Annotation Tips: - Use the mouse to draw bounding boxes around objects, keeping them as close to object edges as possible - Ensure each object is correctly annotated - If an image contains no target objects, no annotation is needed
Repeat the above steps until all photos are annotated. Check that annotations on each image are accurate.
Creating a Training Model
Click Models, then click New Model.
In the pop-up window, select YOLOv8n or YOLO11n as the Base Model. These are nano versions suitable for Raspberry Pi, offering small size and fast speed.
Configure training parameters:
Image size: Select 320 (this is the image size that the Raspberry Pi can efficiently process)
Epochs: Keep the default (typically 50-100 epochs)
GPU Type: No specific requirement, but different GPU types affect training speed and cost
Note: New Ultralytics accounts come with $5 in free credits; training a small model typically costs only a few cents, use as needed.
Click Start Training. Wait for a period (usually 10-30 minutes, depending on data volume and GPU), and the model will complete training.

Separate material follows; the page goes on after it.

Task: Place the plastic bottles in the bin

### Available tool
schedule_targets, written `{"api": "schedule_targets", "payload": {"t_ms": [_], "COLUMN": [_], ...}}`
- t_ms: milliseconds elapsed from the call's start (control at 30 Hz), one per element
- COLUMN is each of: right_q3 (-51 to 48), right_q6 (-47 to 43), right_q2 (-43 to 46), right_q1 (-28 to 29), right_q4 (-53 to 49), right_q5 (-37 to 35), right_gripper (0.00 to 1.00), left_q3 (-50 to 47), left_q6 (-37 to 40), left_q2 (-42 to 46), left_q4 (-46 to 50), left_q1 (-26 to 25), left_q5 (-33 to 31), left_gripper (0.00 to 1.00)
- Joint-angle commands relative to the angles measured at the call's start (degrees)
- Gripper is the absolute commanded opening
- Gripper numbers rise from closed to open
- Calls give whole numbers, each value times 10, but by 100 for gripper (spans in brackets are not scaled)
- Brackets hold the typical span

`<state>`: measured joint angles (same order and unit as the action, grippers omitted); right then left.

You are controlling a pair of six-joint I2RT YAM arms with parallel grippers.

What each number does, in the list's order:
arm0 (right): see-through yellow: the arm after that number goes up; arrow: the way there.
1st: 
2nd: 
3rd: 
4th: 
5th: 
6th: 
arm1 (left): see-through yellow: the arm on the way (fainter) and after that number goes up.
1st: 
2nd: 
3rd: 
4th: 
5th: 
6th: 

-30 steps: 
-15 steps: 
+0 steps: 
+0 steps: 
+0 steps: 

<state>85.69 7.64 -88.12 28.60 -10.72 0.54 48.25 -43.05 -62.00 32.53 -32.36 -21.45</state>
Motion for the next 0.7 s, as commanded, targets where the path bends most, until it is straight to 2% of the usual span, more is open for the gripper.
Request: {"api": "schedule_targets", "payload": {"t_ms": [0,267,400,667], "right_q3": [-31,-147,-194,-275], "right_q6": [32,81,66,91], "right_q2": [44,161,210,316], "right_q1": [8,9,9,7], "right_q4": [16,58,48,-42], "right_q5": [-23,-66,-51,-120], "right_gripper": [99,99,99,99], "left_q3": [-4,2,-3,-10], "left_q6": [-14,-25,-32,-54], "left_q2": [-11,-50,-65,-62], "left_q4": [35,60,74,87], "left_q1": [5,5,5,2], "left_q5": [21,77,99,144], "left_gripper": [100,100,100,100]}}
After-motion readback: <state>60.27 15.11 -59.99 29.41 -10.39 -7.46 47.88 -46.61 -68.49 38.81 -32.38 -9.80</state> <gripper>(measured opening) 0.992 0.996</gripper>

During training, you can see real-time metrics:
box_loss: Bounding box loss; smaller values are better
cls_loss: Classification loss; smaller values are better
mAP: Mean Average Precision; higher values are better (0-1 range)
Downloading and Deploying
After training completes, click Download PyTorch Model to download the trained model (it will be a .pt file).
After downloading, use FileZilla to transfer it to your Raspberry Pi (recommended to place it in the
~/ai-lab-kit/yolo/directory).
Running the Custom Model
After placing the model on your Raspberry Pi, you need to modify the model path in the example code. Here’s a complete running example
cd ~/ai-lab-kit/yolo
nano yolo_custom.py
replace the model filename with your own downloaded file:
#!/usr/bin/env python3
import cv2
from picamera2 import Picamera2
from ultralytics import YOLO
model = YOLO("your_model.pt") # Replace with your model filename
# initialize camera
picam2 = Picamera2()
picam2.preview_configuration.main.size = (640, 480)
picam2.preview_configuration.main.format = "RGB888"
picam2.configure("preview")
picam2.start()
print("YOLO start, Press 'q' to exit...")
try:
while True:
# capture frame
frame = picam2.capture_array()
# run YOLO and set imgsz=320
results = model(frame, imgsz=320)
# draw results
annotated = results[0].plot()
# show results
cv2.imshow("YOLO on Raspberry Pi", annotated)
# press 'q' to exit
if cv2.waitKey(1) & 0xFF == ord('q'):
break
finally:
cv2.destroyAllWindows()
picam2.stop()
print("exit")
Verifying Results
Run the example code to observe how the YOLO model performs on your Raspberry Pi:
python3 yolo_custom.pyIf everything works correctly, you should see your trained target object framed by a bounding box in the camera feed, with the category name and confidence score displayed.
Congratulations! You have successfully trained your own YOLO model and deployed it on the Raspberry Pi.
Training Tips and Recommendations
Improving Model Performance
Increase Data Volume: Aim for at least 50-100 images per category
Data Augmentation: Proactively vary angles, distances, and lighting during capture
Negative Samples: Include some images without target objects to help reduce false positives
Balanced Dataset: If identifying multiple categories, ensure similar image counts for each category
Common Questions
Q: What if model detection results are unsatisfactory?
Check annotation accuracy
Increase the number of training images
Try larger models (like YOLOv8s) or more training epochs
Capture more images from different scenarios
Q: How long does training take?
With approximately 50 images and YOLOv8n, training typically takes 10-20 minutes
The platform automatically adjusts based on the selected GPU
Q: Can I train locally?
Yes, but you’ll need to configure the Python environment and GPU drivers. For beginners, the Ultralytics platform is recommended for quickly validating ideas.